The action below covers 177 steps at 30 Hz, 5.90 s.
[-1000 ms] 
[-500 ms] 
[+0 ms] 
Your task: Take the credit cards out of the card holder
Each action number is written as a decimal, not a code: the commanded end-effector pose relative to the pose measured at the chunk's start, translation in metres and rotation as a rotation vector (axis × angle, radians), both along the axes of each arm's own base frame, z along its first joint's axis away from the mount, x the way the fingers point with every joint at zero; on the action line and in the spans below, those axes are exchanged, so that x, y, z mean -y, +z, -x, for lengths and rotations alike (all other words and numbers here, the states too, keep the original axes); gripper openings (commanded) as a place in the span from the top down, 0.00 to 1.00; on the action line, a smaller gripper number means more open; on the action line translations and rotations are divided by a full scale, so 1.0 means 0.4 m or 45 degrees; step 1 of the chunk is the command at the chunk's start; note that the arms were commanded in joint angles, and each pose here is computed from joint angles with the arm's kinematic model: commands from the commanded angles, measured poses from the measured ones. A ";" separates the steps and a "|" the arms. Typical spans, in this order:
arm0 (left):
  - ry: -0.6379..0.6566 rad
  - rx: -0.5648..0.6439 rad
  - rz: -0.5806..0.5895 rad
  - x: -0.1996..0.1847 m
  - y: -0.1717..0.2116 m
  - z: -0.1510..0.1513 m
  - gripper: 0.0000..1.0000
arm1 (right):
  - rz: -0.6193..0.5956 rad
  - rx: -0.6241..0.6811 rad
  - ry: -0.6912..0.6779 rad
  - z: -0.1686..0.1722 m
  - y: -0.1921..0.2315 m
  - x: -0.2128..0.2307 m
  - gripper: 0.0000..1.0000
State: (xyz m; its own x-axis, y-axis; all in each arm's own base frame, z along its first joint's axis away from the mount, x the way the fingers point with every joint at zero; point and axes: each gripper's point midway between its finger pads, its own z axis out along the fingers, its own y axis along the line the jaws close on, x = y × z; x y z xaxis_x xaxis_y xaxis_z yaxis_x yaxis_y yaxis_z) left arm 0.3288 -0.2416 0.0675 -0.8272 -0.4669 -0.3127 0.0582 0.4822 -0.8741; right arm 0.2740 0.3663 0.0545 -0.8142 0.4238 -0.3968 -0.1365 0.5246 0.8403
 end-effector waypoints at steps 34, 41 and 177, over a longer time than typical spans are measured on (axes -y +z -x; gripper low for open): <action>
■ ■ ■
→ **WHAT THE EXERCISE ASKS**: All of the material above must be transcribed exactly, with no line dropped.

→ **RESULT**:
The action below covers 177 steps at 30 Hz, 5.90 s.
[-1000 ms] 
[-500 ms] 
[+0 ms] 
Your task: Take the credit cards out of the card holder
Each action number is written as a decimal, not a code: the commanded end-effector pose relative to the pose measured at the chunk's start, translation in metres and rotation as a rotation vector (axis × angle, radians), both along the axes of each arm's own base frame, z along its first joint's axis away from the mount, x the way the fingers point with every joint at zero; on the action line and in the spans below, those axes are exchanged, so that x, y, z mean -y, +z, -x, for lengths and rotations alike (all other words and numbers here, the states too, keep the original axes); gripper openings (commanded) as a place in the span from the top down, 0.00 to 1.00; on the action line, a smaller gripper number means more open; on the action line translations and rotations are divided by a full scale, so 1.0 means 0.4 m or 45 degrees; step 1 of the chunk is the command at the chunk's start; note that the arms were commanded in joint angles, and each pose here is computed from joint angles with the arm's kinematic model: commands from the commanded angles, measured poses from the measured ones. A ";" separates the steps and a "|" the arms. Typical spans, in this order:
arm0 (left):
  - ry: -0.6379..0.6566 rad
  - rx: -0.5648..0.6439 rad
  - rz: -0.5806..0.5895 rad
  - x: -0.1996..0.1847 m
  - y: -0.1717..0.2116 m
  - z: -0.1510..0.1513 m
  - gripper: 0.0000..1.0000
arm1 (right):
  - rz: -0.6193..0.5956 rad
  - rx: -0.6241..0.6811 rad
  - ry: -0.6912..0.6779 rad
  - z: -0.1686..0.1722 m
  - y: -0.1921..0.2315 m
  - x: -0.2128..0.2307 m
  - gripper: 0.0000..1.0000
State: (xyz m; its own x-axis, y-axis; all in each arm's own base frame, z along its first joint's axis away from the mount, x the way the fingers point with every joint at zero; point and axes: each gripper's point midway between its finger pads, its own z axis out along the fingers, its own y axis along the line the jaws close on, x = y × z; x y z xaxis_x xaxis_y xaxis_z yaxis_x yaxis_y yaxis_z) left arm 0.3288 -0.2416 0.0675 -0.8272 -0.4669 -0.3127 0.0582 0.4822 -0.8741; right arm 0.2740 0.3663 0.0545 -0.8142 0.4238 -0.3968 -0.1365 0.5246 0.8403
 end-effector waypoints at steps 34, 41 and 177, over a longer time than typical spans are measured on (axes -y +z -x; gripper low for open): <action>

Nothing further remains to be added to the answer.